Any static server works:

# npx serve (Node.js) npx serve packages/studio/dist # Python built-in python3 -m http.server 5000 --directory packages/studio/dist # Caddy (production) caddy file-server --root packages/studio/dist --listen :443

The studio boots into the open-folder empty state. Pick a folder containing .lerret/ and the canvas loads.

Sub-path hosting

The build uses relative asset URLs (./assets/… in index.html) so it works at any sub-path without rebuilding. Upload dist/ to a sub-path on your CDN or server and the service worker scope resolves correctly.

Example with nginx:

location /lerret/ { root /var/www; # serves files from /var/www/lerret/ try_files $uri $uri/ /lerret/index.html; }

The service-worker URL is derived from import.meta.env.BASE_URL at build time (which becomes ./ with the current config). When the page loads from https://my-site.com/lerret/, ./module-sw.js resolves to https://my-site.com/lerret/module-sw.js — the correct location — and the SW scope covers the studio page.

CDN upload

Upload dist/ to Firebase Hosting, Cloudflare Pages, S3 + CloudFront, or any static host. No server-side code required. Configure the CDN to serve index.html for unmatched paths (SPA routing).

Service worker

module-sw.js is required at the site root alongside index.html. The studio’s hosted runtime uses it to intercept dynamic import() calls for transformed asset modules. The main thread reads your .jsx / .tsx files via the File System Access API, transforms them with Sucrase in-browser, and pre-registers the result with the service worker. The SW serves the cached source at a predictable URL so the browser’s module system can load it.

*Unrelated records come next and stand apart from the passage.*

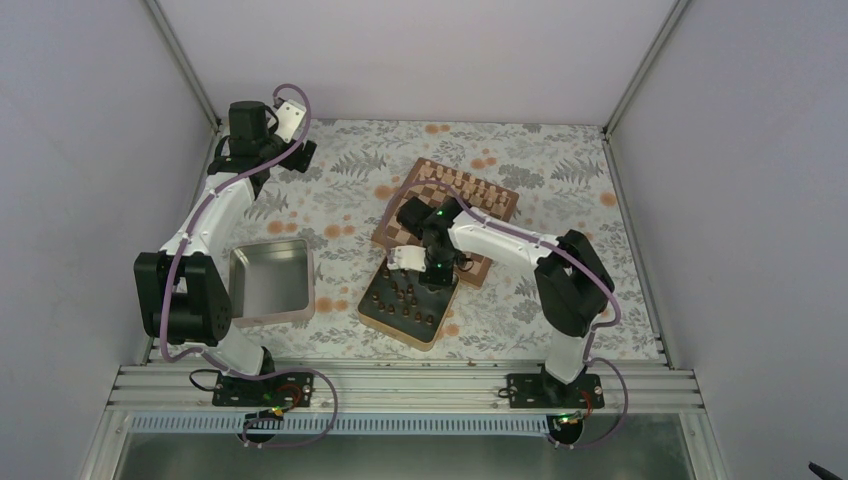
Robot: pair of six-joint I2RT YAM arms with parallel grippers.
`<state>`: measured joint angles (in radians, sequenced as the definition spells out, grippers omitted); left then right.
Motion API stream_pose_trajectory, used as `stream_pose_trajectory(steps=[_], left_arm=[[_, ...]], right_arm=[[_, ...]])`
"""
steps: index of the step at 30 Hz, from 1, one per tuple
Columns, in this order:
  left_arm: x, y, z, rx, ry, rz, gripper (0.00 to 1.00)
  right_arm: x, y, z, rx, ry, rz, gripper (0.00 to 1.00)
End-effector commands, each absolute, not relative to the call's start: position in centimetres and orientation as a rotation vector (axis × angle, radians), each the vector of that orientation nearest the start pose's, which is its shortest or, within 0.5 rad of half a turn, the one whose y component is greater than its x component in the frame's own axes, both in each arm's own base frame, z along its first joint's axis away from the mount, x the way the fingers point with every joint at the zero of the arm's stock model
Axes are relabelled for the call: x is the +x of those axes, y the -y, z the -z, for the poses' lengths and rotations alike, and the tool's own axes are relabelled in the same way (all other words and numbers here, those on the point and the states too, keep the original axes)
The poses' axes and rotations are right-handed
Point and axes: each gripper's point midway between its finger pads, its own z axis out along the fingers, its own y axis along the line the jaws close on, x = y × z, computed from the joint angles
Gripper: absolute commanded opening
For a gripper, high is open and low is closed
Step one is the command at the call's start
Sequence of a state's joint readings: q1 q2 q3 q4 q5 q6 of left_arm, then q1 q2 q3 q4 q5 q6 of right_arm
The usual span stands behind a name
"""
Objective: Set up the chess pieces on the board
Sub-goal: Pick up the chess piece from the storage box.
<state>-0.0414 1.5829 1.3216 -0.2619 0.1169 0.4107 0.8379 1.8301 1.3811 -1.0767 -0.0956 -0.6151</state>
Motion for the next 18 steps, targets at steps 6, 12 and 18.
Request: stream_pose_trajectory(steps=[6,12,18], left_arm=[[48.7,4.1,-26.7,0.526,-1.975,-0.098,1.00],[48.7,4.1,-26.7,0.528,-1.977,-0.095,1.00],[48.6,4.0,-26.6,0.527,-1.979,-0.098,1.00]], right_arm=[[22.7,-26.1,-5.0,-2.050,-2.329,-0.027,0.35],[22.8,-26.1,-4.5,-2.051,-2.327,-0.020,0.35],[23.0,-26.1,-3.9,-2.055,-2.327,-0.013,0.35]])
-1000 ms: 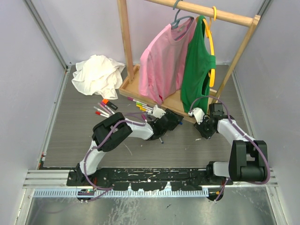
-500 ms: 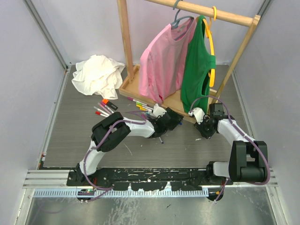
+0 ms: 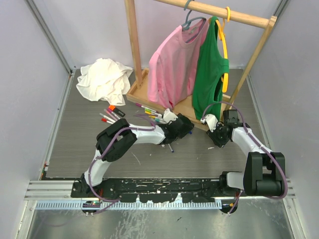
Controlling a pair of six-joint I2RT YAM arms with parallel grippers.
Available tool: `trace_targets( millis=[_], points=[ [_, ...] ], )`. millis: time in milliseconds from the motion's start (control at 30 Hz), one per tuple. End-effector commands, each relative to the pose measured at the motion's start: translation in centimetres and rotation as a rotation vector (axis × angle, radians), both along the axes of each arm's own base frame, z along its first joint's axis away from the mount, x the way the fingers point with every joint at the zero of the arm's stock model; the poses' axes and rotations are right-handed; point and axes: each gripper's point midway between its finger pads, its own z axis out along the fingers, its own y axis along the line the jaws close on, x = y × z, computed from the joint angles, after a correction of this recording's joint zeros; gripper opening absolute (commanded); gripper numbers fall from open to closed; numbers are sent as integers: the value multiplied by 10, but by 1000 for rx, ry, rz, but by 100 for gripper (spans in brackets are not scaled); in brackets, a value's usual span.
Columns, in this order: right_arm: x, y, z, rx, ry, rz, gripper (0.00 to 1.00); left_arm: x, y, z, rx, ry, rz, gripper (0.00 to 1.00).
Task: Open the pen caps
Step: Place the pen cap at the center of the board, then adjust the pen cap at the center of the board.
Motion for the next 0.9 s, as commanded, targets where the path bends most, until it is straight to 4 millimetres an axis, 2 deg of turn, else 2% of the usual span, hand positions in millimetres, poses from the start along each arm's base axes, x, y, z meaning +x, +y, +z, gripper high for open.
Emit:
trace_targets(
  millis=[0,267,533,867],
  points=[
    [9,2,13,15,-53,10,36,-8,12,-10,102,27,-38,51],
    [9,3,15,22,-57,14,36,-2,17,16,80,-13,-62,53],
    [8,4,15,26,-57,16,36,-3,16,21,45,-7,-94,57],
    [7,4,15,28,-55,20,36,6,25,45,59,-67,-138,62]
  ],
)
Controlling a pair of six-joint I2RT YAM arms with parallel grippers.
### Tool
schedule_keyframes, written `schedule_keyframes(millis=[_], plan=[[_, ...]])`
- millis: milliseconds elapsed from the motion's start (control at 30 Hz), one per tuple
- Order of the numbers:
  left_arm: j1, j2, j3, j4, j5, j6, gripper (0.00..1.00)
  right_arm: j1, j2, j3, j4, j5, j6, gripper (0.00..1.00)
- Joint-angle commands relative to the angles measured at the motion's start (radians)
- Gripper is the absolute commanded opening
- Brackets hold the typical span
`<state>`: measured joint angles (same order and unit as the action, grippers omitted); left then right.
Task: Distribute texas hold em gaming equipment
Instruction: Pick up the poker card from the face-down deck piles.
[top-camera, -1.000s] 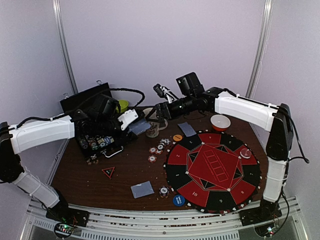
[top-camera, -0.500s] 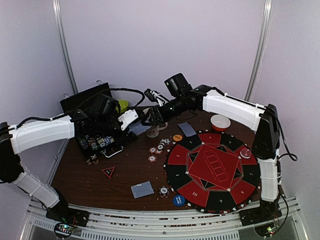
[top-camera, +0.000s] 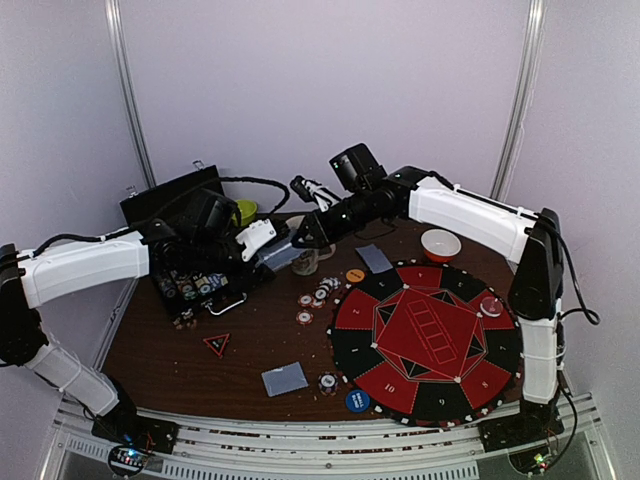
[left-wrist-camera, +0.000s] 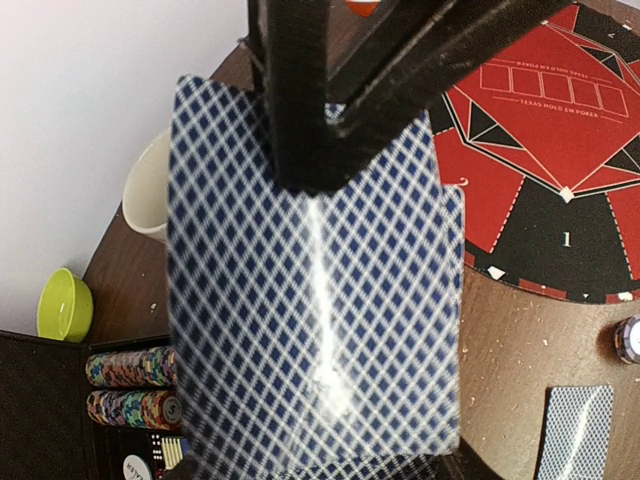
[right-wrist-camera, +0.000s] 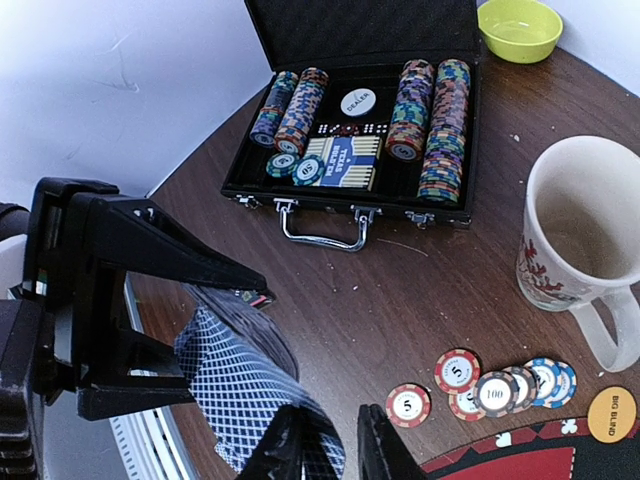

Cache hint: configure your host to send Cache-Control: max-age=0, must-revalidate for module-sw.js so service-worker updates roll out cleanly.

Choosing a mode

You want toUse mode
Iterate on assets with the fastest reload, native Vite HMRCLI
Hand someone a link they can open in a browser, no installHosted
Keep the studio inside your company perimeter, with your access controlsSelf-host
Use Safari or FirefoxCLI (hosted/self-host are Chromium-only)
Run a CI export pipeline (no GUI)CLI, via lerret export

All three modes render the same folder. There is no “hosted format” vs “local format”; nothing in .lerret/ is mode-specific. You can edit a project locally with the CLI, share it on a Chromebook via hosted, and self-host it for your team — same files, same canvas, same renderer.